Picture a pair of star-crossed backpackers
fresh from college, traveling the planet
hand in hand, continent and ocean, arriving Port-au-Prince
11th January, as from the guest house window a day unfolds,
watch with them as while the serpent underground slumbers,
people rise, go about their labors, forget dreams, demons,
shake heads, wash eyes, study their outlines in mirrors,
pour from streets into their daily business,
trams rumble by, motorized millipedes, smells of coffee, fresh bread rolls,
shouts of fruit vendors, barrows with sweetmeats,
as on a street corner outside the United Nations relief agency
an old man arranges a pile of fragrant herbs on a wooden crate.

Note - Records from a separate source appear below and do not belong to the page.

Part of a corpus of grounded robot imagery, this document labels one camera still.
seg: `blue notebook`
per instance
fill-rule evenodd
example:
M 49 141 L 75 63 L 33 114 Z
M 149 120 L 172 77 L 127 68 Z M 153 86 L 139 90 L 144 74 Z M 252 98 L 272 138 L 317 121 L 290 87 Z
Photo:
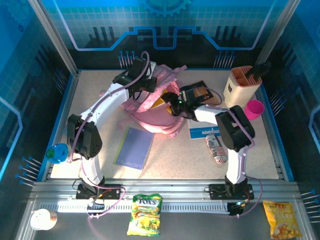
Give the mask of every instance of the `blue notebook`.
M 144 168 L 154 133 L 129 127 L 115 156 L 114 163 L 142 170 Z

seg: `magenta cup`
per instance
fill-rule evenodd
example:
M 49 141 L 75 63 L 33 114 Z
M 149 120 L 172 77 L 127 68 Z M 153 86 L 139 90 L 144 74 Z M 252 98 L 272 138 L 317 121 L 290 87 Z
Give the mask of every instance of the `magenta cup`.
M 258 100 L 250 100 L 244 108 L 244 114 L 251 121 L 257 119 L 265 110 L 265 106 Z

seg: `fox's candy bag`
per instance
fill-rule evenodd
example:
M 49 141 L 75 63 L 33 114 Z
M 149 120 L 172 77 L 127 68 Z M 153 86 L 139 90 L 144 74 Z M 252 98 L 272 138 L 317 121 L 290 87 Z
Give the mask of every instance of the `fox's candy bag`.
M 128 235 L 159 236 L 162 197 L 159 194 L 133 196 Z
M 272 239 L 302 237 L 292 203 L 263 201 Z

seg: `pen holder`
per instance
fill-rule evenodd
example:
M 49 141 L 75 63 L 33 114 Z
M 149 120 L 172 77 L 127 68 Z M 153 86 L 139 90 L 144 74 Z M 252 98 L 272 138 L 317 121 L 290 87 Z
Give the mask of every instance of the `pen holder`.
M 252 66 L 240 66 L 231 69 L 223 91 L 224 101 L 228 108 L 235 105 L 244 107 L 262 84 L 261 77 L 257 81 L 252 75 L 246 78 L 245 74 L 251 68 Z

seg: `white cup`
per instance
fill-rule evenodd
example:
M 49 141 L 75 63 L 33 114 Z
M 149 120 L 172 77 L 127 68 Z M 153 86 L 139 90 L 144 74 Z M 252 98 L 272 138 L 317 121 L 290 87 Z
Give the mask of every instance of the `white cup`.
M 50 230 L 57 223 L 57 213 L 47 209 L 39 209 L 33 212 L 30 225 L 34 230 Z

It's just another tropical summer day, children on the third floor
prepare satchels for school, sandwiches neat in lunch boxes,
their teacher, 23, has never seen a serpent, tectonic plates far from
her imagining, outside gaily clad thousands throng the day.
Now the serpent stirs. Tomorrow, children, old man, relief workers,
dreamers, backpackers, vendors of bread rolls, sweetmeats,
thousands buried, broken, bleeding under smoking rubble underground.
The serpent turns, two hundred years has passed,
the world stops whirling for a moment, stands aghast, counts casualties.
Night falls. Outside, hordes of civilizations, religions, do battle
destroy one another, build houses of worship on ruins
of their enemies, iron boots on throats, quoting a single
fire god's words, victorious hymns of hatred—
and we're confused by all the blind cacophony, wish to
close the shutters, pull up our eiderdowns. All we wanted
was a little quiet, a place to meditate, read a Jane Austen novel,
go back to horseless carriages, gaslights in streets, plagues, pestilence
infant mortality, life spans of 35, Robert and Clara singing their sweet beauty
against the backdrop of the fate we know awaits them both.